We anticipated considerable difficulties in measuring the impact of a newly introduced service that was embedded alongside other complex and variable systems of care. This was particularly the case because implementation had occurred stepwise, and some aspects of the operational policy had been modified in the light of feedback and experience. Service activity data provided information about the overall workload of OPAL and enabled a tally to be made of the number of patients for whom ward admission (beyond the acute admissions areas) had been avoided but gave little indication of the effectiveness of the team in terms of length of stay, capture of appropriate cases, or speed of access to services within the hospital. The detailed information collected in the 2003 and 2009 studies of acute medical admissions provided an opportunity for us to compare the care journeys of matched cases before OPAL and once it was fully functioning in a steady operational state. Fortunately, most other aspects of the acute medical admissions service that might influence the management of frail elderly patients had changed little during that time period, so it was reasonable to assume that most of any apparent effect of OPAL demonstrated was unlikely to be due mainly to other factors. Further, there were no substantial changes in the range or volume of community services available before and after the advent of OPAL.
We set out to answer the following preliminary questions:
What was the mean daily acute medical admission rate in 2009?
What was the proportion of admissions in 2009 that met the working definition for elderly and/or frail?
Was the initial triage of elderly patients appropriate?
What was the proportion of eligible patients reviewed by the OPAL team?
We then conducted:
A collation of overall OPAL activity from managerial records for the corresponding half-year period
Length of stay analyses of patients treated by OPAL in the Accident and Emergency Department, and after medical admission
A detailed analysis of the timeliness of the components of OPAL
An estimation of the bed-days released by OPAL activity
An estimation of medical admissions avoided as a result of OPAL intervention in the Accident and Emergency Department
Informal interviews with OPAL staff, other staff with operational proximity to OPAL, and managers to record their views regarding the reasons for the perceived success of the new service
An appraisal of the personal and professional characteristics that enabled the OPAL team to function as originally conceived.
OPAL team
It was clear from the outset that the OPAL team would need to work flexibly, confidently, and cooperatively in order to deliver the expected combination of high-quality care and reduced length of stay in hospital. From our own pilot work, and the experiences of others, certain personal characteristics were seen as likely critical success factors for all OPAL staff, which were then embedded in person specifications and interview criteria. These included:
Commitment to the OPAL project
High levels of personal and professional maturity
An holistic problem-solving approach to patient care
Willingness to make decisions and take calculated risks
Ability to “make things happen”.
A phase of careful recruitment was undertaken to assemble the full team, which became fully operational in June 2007. The team consisted of:
Two full-time registered nurses
Three full-time occupational therapists
Three part-time occupational therapists
Two full-time physiotherapists (one of whom is the team lead)

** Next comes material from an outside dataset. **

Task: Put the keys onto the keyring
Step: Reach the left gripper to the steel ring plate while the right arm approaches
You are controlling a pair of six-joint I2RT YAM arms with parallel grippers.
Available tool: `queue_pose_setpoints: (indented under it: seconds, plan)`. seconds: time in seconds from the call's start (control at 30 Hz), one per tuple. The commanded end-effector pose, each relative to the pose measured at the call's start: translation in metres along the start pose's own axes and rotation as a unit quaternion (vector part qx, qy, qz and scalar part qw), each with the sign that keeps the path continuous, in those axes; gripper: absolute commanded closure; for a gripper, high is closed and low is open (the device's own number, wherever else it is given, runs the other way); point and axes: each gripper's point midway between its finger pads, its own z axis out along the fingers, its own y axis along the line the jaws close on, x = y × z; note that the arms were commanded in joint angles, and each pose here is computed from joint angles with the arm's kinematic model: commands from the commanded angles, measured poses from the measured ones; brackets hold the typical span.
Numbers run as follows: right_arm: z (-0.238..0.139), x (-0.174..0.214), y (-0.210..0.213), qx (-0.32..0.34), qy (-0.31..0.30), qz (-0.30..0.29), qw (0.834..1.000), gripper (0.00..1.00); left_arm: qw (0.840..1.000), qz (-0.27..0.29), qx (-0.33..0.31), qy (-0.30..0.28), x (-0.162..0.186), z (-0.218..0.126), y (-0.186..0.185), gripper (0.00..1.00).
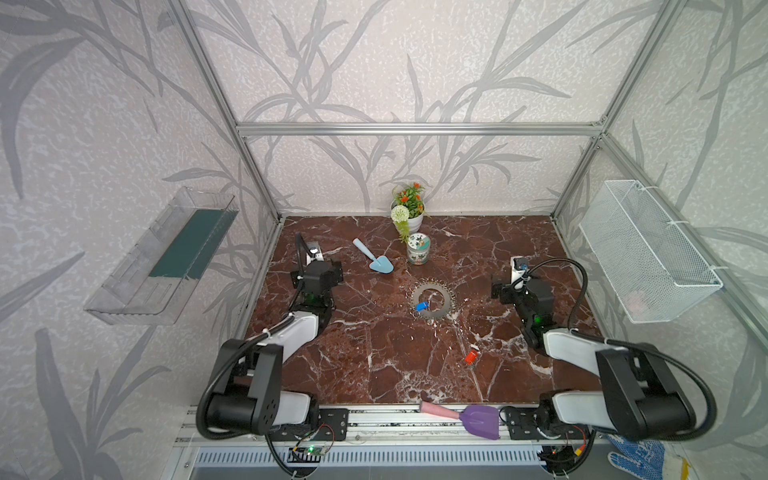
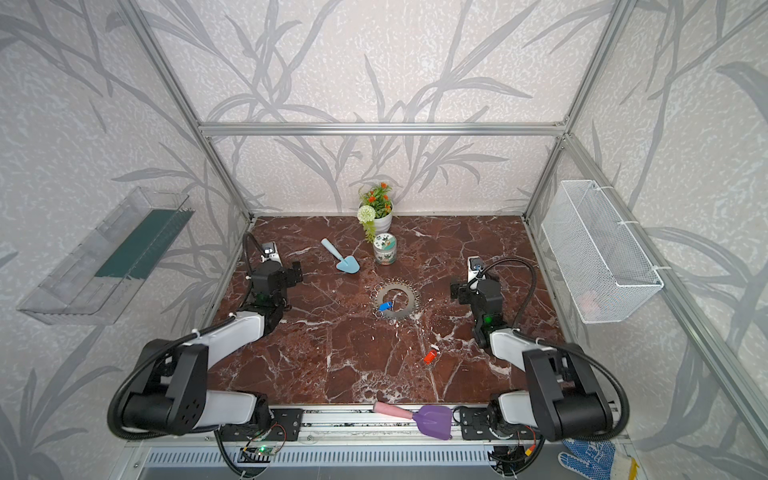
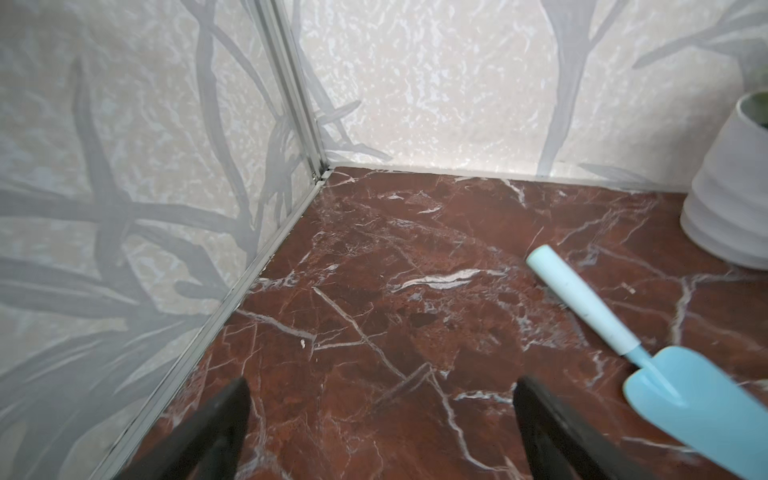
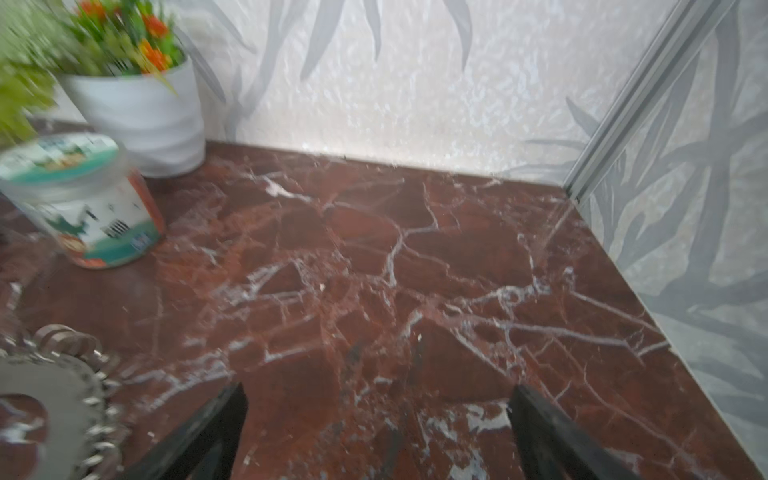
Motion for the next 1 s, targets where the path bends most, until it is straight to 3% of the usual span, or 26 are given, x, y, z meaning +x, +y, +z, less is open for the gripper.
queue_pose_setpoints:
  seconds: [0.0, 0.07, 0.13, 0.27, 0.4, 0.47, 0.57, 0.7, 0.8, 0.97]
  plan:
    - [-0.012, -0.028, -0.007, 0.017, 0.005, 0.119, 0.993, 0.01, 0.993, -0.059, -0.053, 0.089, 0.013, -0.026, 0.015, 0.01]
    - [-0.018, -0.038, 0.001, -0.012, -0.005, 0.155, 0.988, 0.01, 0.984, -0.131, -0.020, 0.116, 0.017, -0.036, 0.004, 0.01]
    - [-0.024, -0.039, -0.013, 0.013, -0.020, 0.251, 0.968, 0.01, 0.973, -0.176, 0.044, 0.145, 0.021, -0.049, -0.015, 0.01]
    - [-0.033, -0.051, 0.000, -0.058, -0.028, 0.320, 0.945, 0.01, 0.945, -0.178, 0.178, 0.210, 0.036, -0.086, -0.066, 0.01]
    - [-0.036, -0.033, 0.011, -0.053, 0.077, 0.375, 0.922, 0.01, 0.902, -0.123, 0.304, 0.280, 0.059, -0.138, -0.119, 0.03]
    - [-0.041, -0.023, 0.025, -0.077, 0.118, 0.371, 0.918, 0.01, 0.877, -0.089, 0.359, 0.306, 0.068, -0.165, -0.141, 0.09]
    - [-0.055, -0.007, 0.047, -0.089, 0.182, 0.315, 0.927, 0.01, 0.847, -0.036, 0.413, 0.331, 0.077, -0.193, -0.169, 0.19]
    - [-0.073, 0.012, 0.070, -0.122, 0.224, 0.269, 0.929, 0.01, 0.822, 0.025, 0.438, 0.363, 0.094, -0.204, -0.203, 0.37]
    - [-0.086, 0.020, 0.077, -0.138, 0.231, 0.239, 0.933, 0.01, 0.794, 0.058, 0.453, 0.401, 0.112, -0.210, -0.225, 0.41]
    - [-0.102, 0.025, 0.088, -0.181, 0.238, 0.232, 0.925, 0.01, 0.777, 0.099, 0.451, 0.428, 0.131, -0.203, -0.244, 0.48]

Three full-time rehabilitation assistants, (supporting the nurses, occupational therapists, and physiotherapists within the team)
Six consultant physician sessions (provided by three senior geriatricians)

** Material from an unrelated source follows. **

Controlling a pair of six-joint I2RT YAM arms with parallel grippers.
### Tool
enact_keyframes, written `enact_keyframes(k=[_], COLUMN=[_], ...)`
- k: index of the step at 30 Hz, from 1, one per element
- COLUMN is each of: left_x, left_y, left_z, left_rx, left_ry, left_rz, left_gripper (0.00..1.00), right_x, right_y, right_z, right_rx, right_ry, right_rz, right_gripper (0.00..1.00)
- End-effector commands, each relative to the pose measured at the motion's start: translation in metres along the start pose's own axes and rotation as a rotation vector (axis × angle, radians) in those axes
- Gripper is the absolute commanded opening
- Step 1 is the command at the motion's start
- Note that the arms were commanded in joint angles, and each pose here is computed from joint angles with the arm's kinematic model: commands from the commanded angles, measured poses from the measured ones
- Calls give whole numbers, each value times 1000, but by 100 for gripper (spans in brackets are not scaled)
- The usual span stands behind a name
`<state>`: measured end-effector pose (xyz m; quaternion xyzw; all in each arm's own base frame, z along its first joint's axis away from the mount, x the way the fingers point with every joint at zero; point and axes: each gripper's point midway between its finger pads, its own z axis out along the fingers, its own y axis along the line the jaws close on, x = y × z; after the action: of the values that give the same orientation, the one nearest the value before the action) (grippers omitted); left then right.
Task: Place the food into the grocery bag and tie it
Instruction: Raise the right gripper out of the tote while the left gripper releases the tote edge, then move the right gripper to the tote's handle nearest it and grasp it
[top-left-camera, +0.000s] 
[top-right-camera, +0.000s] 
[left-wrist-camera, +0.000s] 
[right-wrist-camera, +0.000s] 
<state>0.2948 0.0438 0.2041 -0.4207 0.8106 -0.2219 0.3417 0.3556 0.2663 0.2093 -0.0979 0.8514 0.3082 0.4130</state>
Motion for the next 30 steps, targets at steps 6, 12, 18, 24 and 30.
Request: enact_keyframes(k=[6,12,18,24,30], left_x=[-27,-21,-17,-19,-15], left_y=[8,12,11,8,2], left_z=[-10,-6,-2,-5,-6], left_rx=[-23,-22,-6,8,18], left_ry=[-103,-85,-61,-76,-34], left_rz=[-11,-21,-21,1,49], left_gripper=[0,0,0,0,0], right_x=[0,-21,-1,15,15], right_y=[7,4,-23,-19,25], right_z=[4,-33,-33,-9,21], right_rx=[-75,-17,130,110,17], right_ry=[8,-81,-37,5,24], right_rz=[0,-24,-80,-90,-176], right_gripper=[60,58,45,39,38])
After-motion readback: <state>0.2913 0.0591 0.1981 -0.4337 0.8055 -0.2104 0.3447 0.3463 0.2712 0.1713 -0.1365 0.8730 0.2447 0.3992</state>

Line management through the Trust’s clinical manager for intermediate care.
OPAL was a new development that required an annual cost of £407702 (2010 rates), mainly for staff salaries. All of this was recovered within two years when shorter lengths of stay enabled an off-site decanting ward to be closed, with an overall yearly saving of £850,000. The contribution of OPAL to the length of stay reduction was estimated at 50%, so the project was approximately cost-neutral to deliver the intended operational and therapeutic protocol.
Before the introduction of OPAL, elderly patients were cared for by the medical and nursing staff generically responsible for acute admissions. They were then referred on to specialist geriatricians about 24–48 hours later. There were no physiotherapists or occupational therapists embedded in the admitting areas at that time.
OPAL modus operandi
A core operational policy for the OPAL team was, of course, determined during the commissioning stage, although this needed time to reach full function during recruitment and induction, and had been modified to some extent in the light of experience. However, it was fully established and in stable form for the 18-month period leading up to the study. It can be summarized as being to facilitate the safe early discharge of newly admitted older patients with multidisciplinary needs who might otherwise have an unnecessarily long hospital stay.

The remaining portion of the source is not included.